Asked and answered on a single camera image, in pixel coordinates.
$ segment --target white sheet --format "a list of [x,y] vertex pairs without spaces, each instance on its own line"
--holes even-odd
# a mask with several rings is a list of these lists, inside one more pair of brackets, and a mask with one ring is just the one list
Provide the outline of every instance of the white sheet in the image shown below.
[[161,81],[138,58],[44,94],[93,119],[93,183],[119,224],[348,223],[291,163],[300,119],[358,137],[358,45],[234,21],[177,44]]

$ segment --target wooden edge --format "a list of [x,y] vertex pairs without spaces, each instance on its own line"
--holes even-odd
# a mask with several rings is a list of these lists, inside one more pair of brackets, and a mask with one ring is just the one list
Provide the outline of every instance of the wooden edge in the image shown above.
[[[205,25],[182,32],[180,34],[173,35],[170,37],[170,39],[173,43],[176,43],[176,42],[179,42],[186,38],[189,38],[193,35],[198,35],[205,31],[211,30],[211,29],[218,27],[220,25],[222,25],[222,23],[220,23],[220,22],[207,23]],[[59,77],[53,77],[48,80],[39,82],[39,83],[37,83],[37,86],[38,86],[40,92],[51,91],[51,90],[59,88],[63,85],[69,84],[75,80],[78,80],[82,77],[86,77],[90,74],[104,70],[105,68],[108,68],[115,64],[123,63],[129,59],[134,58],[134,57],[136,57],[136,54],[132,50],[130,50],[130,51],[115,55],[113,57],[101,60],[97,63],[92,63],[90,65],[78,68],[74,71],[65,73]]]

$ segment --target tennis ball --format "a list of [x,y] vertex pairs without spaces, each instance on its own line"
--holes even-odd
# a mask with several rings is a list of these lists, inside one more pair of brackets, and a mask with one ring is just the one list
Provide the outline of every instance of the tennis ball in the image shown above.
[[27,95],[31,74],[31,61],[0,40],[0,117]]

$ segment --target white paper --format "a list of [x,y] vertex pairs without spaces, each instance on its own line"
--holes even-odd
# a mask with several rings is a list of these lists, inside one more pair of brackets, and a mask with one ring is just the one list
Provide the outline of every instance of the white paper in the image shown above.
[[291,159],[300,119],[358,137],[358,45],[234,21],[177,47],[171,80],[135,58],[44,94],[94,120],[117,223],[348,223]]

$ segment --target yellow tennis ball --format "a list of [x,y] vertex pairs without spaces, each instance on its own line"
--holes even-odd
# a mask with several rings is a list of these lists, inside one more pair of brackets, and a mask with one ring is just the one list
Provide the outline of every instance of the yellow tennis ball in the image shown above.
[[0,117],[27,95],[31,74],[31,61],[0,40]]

____

# Try it
Give every record again, exactly as it appears.

# Exercise answer
Asked and answered on a single camera image, in pixel coordinates.
$ segment --target white sheet --format "a list of [x,y] vertex pairs without spaces, each instance on its own line"
--holes even-odd
# a mask with several rings is a list of these lists, inside one more pair of brackets, and a mask with one ring is just the one list
Provide the outline of every instance of the white sheet in the image shown below.
[[161,81],[138,58],[44,94],[93,119],[93,183],[119,224],[348,223],[291,163],[300,119],[358,137],[358,45],[234,21],[177,44]]

$ segment --target wooden edge --format "a list of [x,y] vertex pairs without spaces, each instance on its own line"
--holes even-odd
# a mask with several rings is a list of these lists, inside one more pair of brackets, and a mask with one ring is just the one list
Provide the outline of every instance of the wooden edge in the image shown above.
[[[205,25],[182,32],[180,34],[173,35],[170,37],[170,39],[173,43],[176,43],[176,42],[179,42],[186,38],[189,38],[193,35],[198,35],[205,31],[211,30],[211,29],[218,27],[220,25],[222,25],[222,23],[220,23],[220,22],[207,23]],[[59,77],[53,77],[48,80],[39,82],[39,83],[37,83],[37,86],[38,86],[40,92],[51,91],[51,90],[59,88],[63,85],[69,84],[75,80],[78,80],[82,77],[86,77],[90,74],[104,70],[105,68],[108,68],[115,64],[123,63],[129,59],[134,58],[134,57],[136,57],[136,54],[132,50],[130,50],[130,51],[115,55],[113,57],[101,60],[97,63],[92,63],[90,65],[78,68],[74,71],[65,73]]]

$ segment --target tennis ball --format "a list of [x,y] vertex pairs without spaces, each instance on its own line"
--holes even-odd
# a mask with several rings is a list of these lists, inside one more pair of brackets, and a mask with one ring is just the one list
Provide the outline of every instance of the tennis ball in the image shown above.
[[27,95],[31,74],[31,61],[0,40],[0,117]]

$ segment --target white paper --format "a list of [x,y] vertex pairs without spaces, each instance on its own line"
--holes even-odd
# a mask with several rings is a list of these lists, inside one more pair of brackets, and a mask with one ring is just the one list
Provide the outline of every instance of the white paper in the image shown above.
[[291,159],[300,119],[358,137],[358,45],[234,21],[177,47],[171,80],[135,58],[44,94],[94,120],[117,223],[348,223]]

$ segment --target yellow tennis ball --format "a list of [x,y] vertex pairs without spaces, each instance on its own line"
--holes even-odd
# a mask with several rings is a list of these lists, inside one more pair of brackets, and a mask with one ring is just the one list
Provide the outline of every instance of the yellow tennis ball in the image shown above.
[[0,117],[27,95],[31,74],[31,61],[0,40]]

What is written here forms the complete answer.